We first shared the KamerMaker (literally “Room Maker” in Dutch) a few years ago when it was first designed and built as a collaboration project between Utilimaker and Architectburo DUS. Their intention was the ability to print 1:1 architectural designs, and now it has begun its biggest project yet — an entire house along the canal in Amsterdam.

So far the KamerMaker has printed one corner of the Canal House, which features part of a staircase. It weighs about 400lbs and took a week to print. To increase the strength of these 3D printed parts, the company uses a honeycomb infill and before assembly will fill the gaps inside the piece with a type of foam that becomes as hard as concrete.

The project is estimated to take three years for completion, and until then you can visit it at Tolhuisweg 7, 1031 CL in North Amsterdam, where it is open to the public for a small fee of €2.50 — this is a tourist city after all! When completed it will be a design museum, although the team at DUS hope it will be only the first of many 3D printed buildings.

To learn more about the project, stick around for the following video.

[via CNET]

Comments

  1. StinkySteve says:

    I think this is kinda cool but not cool enough to warrant the huge waste of money and plastic.

    • On face value you are right, however first examples and proof of concepts are usually not ideal. Pushing the envelope is never easy.
      Imagine however if the success of this project were to spawn a raft of businesses selling houses made out of recycled plastic? – This seems like the sort of object which would be well suited to lower/mixed grade recycled plastic.

      I would think that the print speed could also be easily improved with a multi-nozzle print head for prints of this size. Imagine a gantry with heads spaced 5cm apart, across the whole width of the print bed. You could print a whole layer in one pass of the X axis and slight oscillation of the Y axis.

      • Eirinn says:

        And the fact that you can re-use the plastic (ok, maybe not if filled with foam)

      • fartface says:

        If done right they can be as sturdy as a concrete home. build the setup so that you pour concrete down certain channels then liquid expanding foam for the others (insulation). you increase load bearing and efficiency, then simply paint the outside with an epoxy based paint from a sprayer, install windows and doors. all done. you could build a home in 94 hours (foundation needs to be poured and dry first, so you have to wait for that.) if you dont count the foundation, less than 24 hours to build an entire home.
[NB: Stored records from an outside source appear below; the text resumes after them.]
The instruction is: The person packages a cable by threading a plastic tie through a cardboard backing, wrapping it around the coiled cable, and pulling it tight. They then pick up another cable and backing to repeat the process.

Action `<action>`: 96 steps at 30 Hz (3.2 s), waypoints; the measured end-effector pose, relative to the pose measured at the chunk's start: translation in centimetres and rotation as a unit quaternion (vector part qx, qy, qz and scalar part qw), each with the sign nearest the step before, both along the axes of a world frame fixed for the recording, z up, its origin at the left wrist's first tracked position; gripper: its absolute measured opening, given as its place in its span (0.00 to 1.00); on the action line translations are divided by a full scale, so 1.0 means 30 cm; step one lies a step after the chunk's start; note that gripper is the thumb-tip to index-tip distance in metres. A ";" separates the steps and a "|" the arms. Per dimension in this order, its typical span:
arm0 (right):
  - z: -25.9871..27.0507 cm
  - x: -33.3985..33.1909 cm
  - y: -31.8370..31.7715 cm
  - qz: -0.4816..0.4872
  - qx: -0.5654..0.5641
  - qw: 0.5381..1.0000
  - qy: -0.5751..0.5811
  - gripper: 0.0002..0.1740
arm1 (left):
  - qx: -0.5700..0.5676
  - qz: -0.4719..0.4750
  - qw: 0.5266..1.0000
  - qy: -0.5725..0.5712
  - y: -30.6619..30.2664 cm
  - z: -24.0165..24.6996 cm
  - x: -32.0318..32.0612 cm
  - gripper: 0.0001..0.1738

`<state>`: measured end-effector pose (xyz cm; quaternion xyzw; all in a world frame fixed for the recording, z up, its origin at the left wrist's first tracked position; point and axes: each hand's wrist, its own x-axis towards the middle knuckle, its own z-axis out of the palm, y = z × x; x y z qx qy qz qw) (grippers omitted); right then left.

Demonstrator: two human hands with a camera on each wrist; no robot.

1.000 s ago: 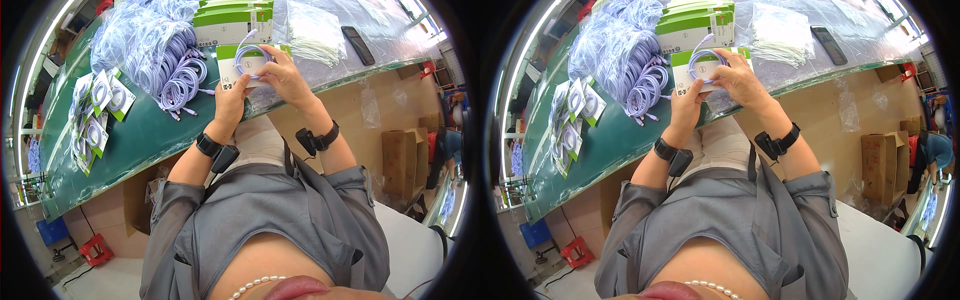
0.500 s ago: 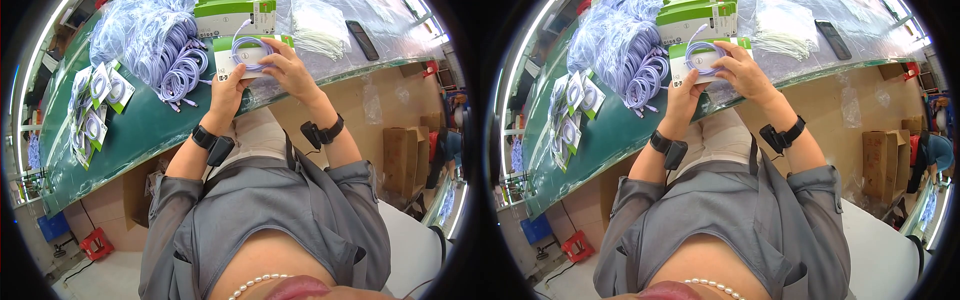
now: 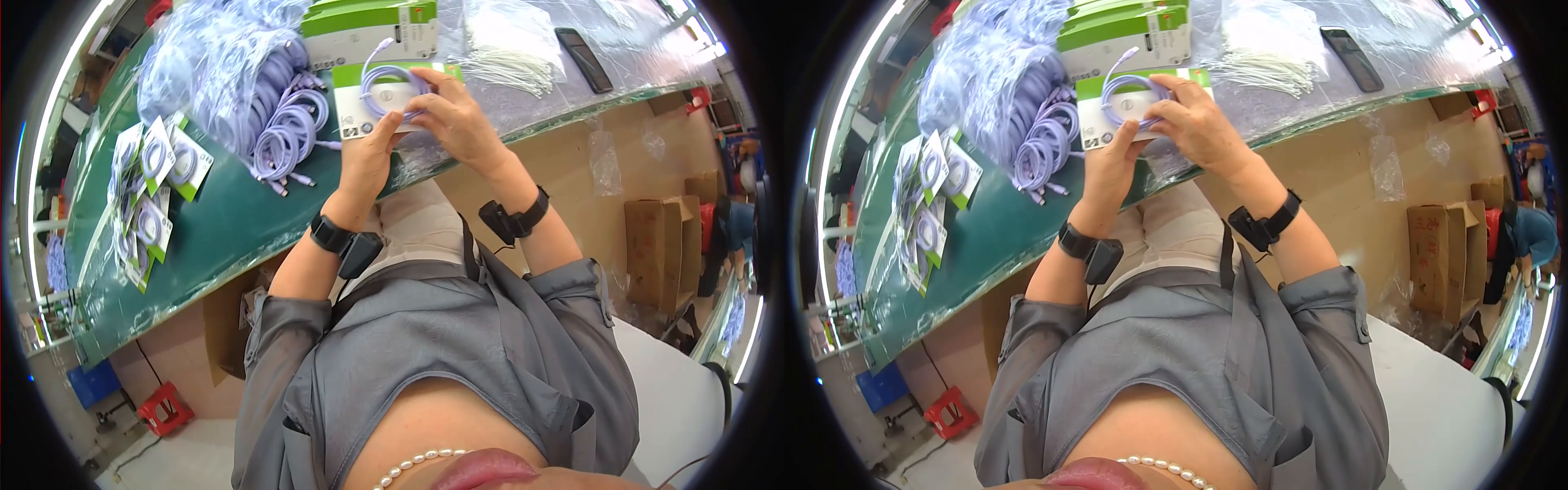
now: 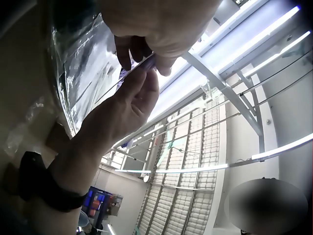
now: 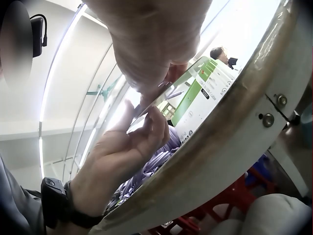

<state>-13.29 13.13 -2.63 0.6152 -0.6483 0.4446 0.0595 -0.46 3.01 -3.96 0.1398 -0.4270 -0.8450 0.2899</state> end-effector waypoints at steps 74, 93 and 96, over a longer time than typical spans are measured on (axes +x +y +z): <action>0.017 0.007 -0.016 -0.125 -0.063 0.977 -0.159 0.04 | 0.288 -0.014 0.951 0.112 -0.059 0.075 -0.144 0.16; 0.087 0.049 -0.016 -0.156 -0.085 0.983 -0.054 0.05 | 0.362 -0.088 0.913 0.167 -0.083 0.069 -0.131 0.11; 0.125 0.059 -0.024 -0.159 -0.117 0.980 0.019 0.06 | 0.392 -0.102 0.895 0.184 -0.091 0.097 -0.122 0.11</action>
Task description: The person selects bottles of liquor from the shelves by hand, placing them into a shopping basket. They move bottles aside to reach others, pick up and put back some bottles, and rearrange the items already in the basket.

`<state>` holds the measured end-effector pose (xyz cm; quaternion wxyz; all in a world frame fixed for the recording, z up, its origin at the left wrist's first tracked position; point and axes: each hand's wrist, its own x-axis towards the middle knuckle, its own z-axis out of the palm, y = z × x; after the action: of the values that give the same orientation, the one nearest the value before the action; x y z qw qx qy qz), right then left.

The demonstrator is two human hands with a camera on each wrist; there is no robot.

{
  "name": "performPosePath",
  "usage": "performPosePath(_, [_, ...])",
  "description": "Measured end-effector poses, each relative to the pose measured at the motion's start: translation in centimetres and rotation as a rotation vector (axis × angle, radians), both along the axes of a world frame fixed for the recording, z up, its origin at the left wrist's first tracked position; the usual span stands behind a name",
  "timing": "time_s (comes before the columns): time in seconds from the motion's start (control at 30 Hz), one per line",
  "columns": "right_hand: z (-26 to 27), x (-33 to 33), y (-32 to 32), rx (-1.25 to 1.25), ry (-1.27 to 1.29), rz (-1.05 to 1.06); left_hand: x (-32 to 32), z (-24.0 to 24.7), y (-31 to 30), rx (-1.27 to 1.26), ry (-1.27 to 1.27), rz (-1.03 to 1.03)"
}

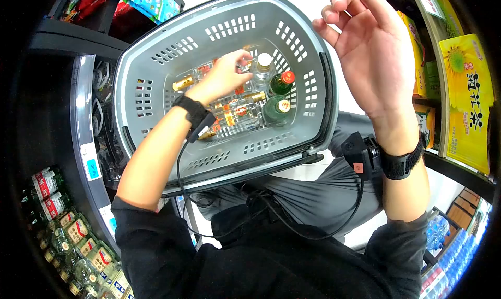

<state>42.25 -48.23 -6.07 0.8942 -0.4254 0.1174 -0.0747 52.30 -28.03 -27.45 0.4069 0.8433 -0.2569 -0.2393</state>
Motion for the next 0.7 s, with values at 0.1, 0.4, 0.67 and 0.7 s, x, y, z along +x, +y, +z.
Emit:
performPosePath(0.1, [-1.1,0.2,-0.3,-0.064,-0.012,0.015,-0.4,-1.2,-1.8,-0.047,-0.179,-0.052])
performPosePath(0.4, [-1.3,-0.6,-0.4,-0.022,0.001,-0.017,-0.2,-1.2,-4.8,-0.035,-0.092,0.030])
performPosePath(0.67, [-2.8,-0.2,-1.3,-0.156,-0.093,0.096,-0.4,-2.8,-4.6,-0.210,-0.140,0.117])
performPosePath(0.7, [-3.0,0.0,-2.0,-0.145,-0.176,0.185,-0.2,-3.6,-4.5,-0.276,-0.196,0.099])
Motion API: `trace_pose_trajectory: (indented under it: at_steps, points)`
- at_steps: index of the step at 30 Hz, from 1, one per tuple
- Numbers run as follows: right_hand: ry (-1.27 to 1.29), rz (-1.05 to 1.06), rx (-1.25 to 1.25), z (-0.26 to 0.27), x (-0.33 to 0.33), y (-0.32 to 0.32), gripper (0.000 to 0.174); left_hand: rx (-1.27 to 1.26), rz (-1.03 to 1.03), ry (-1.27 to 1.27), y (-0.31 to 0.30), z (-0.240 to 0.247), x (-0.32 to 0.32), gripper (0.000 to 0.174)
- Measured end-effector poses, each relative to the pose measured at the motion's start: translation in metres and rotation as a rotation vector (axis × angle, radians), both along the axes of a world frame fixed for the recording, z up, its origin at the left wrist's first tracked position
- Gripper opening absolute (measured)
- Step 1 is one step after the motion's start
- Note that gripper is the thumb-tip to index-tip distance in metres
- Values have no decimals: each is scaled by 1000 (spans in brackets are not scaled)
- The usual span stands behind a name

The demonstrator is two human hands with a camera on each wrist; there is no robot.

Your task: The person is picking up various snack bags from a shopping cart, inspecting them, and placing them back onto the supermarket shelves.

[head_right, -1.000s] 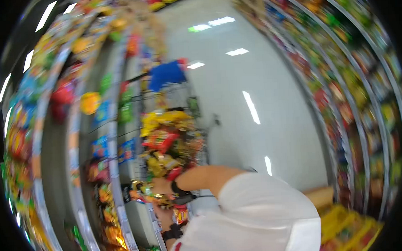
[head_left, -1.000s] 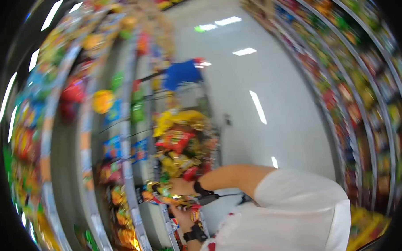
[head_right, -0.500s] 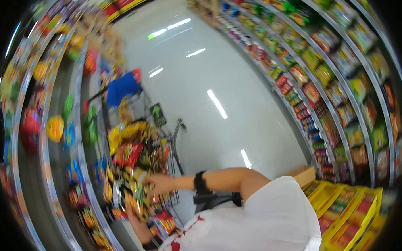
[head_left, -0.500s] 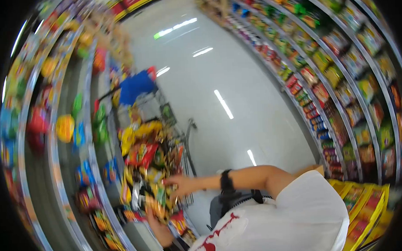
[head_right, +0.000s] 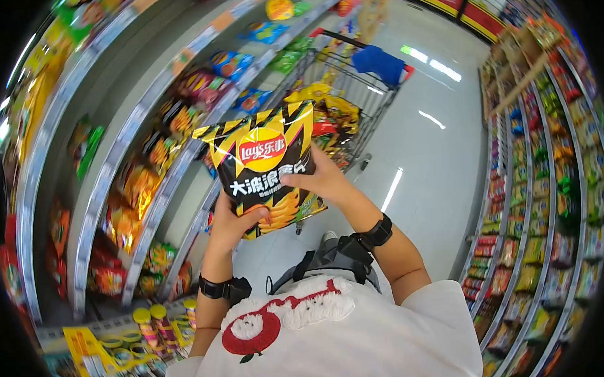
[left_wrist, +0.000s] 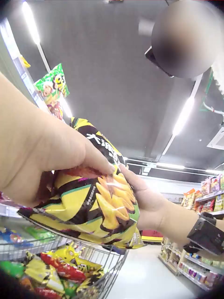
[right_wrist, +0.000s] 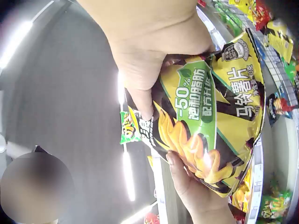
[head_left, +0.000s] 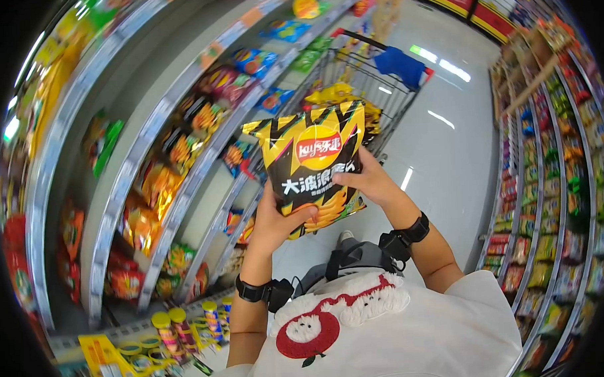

        • whitequark says:

          you don’t need 3D printing to make a home in 96 hours, though. such technology already exists (and is much cheaper/easier/sturdier).

          • Ren says:

            Yes, they are known as Tornado Magnets^H^H^H^H^H^H^H^H^ Trailer Houses here in the USA!

        • John says:

          Prefabricated panels made in a factory (which already exist), are better than 3d printing in every way. Cheaper (by orders of magnitude), many, many, more choices of materials, won’t delaminate into a million layers, faster to erect (no waiting to print), etc, etc, etc.

          • Robert Eastwood says:

            The difference is the portability and localization. A ‘prefab house’ is built in a factory, and such a factory is not likely to be available in slums in some developing country, or in back areas of poorer Cities or nations.

            How many prefab house companies have opened up in developing nations?
            How many have printed houses from recycled material in the various poorer areas around the world? And that tech has been around for awhile.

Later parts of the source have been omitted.